Egg Fried in a Spoon in the Fireplace
By Kristina Sepetys
Always Home: A Daughter’s Recipes and Stories
by Fanny Singer, forward by Alice Waters
Fanny Singer is a writer and cofounder of the design brand Permanent Collection. Always Home is her very personal culinary memoir about growing up as the daughter of revered chef/restaurateur Alice Waters. Singer shares dozens of vignettes from life with her family, together with 60 recipes for some of the defining dishes of her life.
Excerpted from Always Home by Fanny Singer. Copyright © 2020 Fanny Singer, photography copyright © 2018 by Brigitte Lacombe. Excerpted by permission of Alfred A. Knopf, a division of Penguin Random House LLC. All rights reserved. No part of this excerpt may be reproduced or reprinted without permission in writing from the publisher.
EGG FRIED IN A SPOON IN THE FIREPLACE
MY MOM FIRST DECIDED TO TRY HER HAND at a ﬁre-cooked egg after reading about it in The Magic of Fire: Hearth Cooking: One Hundred Recipes for the Fireplace or Campﬁre, William Rubel’s 2004 compendium of hearth-based recipes. She begged her Sicilian blacksmith friend, Angelo Garro, to fashion her a spoon after an illustration of a 17th-century French implement featured in Rubel’s pages. Angelo consented and later even furnished her with a double-cup version (in an endearing heart shape) so that she could cook two eggs at once. The egg spoon was such a beloved implement that I even started a small design company that, among other things, produces a new version made by a female blacksmith in the Bay Area. If you can ﬁnd a blacksmith or have a handy friend who makes such things, it’s worth trying to twist his or her arm into producing something suitable. I’ve also searched antique shops far and wide, and while it’s not impossible to ﬁnd a cast-iron spoon, their handles are often too short and their cups a little too deep. Still, I always keep an eye out.

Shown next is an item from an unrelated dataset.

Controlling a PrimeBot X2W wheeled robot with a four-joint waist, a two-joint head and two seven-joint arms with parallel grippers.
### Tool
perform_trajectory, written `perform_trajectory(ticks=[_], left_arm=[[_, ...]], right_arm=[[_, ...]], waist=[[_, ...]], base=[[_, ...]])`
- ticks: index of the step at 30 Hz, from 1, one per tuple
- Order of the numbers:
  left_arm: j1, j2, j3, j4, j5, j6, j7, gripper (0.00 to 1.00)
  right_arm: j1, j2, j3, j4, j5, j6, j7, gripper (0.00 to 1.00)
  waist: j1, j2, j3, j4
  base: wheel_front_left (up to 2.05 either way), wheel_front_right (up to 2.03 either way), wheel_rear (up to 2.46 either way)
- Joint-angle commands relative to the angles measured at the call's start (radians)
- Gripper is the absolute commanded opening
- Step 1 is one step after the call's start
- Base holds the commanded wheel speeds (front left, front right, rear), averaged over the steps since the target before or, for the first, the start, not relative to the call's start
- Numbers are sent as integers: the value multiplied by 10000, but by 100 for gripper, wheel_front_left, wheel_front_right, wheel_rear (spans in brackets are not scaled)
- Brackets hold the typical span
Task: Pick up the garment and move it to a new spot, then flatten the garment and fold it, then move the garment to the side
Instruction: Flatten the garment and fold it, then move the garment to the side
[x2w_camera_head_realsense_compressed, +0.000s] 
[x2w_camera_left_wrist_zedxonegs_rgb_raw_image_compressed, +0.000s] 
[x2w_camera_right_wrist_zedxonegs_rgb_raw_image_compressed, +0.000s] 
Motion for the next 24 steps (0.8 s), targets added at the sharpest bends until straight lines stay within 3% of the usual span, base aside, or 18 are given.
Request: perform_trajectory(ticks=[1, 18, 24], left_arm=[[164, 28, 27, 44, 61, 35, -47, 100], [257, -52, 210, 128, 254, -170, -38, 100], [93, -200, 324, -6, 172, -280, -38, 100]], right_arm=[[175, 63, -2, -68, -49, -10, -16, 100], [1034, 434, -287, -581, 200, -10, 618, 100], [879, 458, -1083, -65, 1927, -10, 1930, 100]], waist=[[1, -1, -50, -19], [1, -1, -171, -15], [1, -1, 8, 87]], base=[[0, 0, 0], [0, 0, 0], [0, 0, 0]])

IN PREPARATION, light a ﬁre. Any type of ﬁreplace will do: living room, potbellied stove, campﬁre, possibly even a barbecue grill, provided its basin is generous enough to allow for some maneuvering. Wash and dry a big handful of lettuce leaves. Then use a mandoline to shave a bit of fennel and radish ﬁnely to toss with them. In the summer, add a few halved cherry tomatoes. Make a vinaigrette by pounding a small clove of garlic with a pinch of sea salt, adding some good red wine vinegar, a squeeze of lemon juice, and a bit of freshly ground black pepper. Let the garlic-vinegar brew sit a few minutes to macerate; then whisk in some extra virgin olive oil to taste. Keep it on the bright, acidic side so that it will balance the richness of the egg.

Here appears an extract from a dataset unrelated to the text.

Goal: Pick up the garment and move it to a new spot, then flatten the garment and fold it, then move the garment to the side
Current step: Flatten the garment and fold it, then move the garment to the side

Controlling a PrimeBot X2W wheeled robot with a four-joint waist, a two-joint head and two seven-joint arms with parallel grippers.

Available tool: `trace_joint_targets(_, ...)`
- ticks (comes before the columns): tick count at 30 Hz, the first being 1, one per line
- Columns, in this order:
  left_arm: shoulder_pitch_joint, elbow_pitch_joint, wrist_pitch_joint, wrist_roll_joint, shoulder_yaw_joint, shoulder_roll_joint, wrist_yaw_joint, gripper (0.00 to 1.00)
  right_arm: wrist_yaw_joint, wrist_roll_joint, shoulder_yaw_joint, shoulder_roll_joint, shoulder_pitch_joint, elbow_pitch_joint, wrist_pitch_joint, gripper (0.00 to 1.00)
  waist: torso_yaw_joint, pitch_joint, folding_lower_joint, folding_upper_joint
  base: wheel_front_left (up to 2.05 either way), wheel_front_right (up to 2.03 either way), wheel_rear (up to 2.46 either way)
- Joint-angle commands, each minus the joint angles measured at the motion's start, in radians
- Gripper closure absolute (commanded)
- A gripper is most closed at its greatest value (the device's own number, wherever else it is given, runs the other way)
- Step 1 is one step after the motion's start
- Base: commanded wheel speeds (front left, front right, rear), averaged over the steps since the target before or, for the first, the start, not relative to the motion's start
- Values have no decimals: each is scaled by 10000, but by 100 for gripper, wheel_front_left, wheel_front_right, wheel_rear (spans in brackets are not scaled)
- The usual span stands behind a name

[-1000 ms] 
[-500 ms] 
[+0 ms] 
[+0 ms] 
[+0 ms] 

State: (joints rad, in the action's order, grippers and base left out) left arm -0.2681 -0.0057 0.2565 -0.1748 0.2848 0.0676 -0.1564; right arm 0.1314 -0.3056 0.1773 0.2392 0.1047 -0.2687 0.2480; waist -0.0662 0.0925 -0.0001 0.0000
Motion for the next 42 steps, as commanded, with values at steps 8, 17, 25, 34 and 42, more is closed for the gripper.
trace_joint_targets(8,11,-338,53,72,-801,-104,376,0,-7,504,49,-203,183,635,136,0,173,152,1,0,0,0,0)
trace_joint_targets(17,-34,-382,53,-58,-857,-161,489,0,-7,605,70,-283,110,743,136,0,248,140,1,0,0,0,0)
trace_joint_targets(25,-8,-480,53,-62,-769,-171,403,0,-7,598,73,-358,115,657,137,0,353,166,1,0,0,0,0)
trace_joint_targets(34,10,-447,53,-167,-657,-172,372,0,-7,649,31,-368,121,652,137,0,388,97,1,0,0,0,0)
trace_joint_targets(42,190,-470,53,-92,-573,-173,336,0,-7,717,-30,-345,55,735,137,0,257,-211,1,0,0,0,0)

CRACK YOUR EGG into a little bowl and season with a pinch of sea salt, some freshly ground black pepper, and a sprinkle of Marash pepper or cayenne. Arrange the logs and coals to create something like a little “salamander” oven (coals spread across the ﬂoor, with smoldering logs at either side and across the top, and a log in ﬂames at the back) so that heat comes from all directions—this will encourage the egg to puff up. Dress your salad and put a slice of bread in the toaster or on the grill. When the toast is ready, rub it lightly with a clove of garlic and drizzle it with olive oil. Grease your shallow, long-handled iron spoon with olive oil and warm it brieﬂy in the ﬁre. Pour in the egg and return it very carefully to the “oven” for about 2 or 3 minutes, or until the egg puffs up a bit and browns along the edges. Use a spoon or knife to gently loosen the egg and slide it onto the toast and serve the dressed leaves alongside. We’ve recently discovered that an egg spoon can also be successfully used over a gas stove top; it behaves something like a small, hypermobile cast-iron pan. You don’t get the same infusion of woodsmoke ﬂavor, but the egg still puffs up and cooks in a way unique to the spoon, and this method is somewhat less daunting for those uninitiated in ﬁre cooking.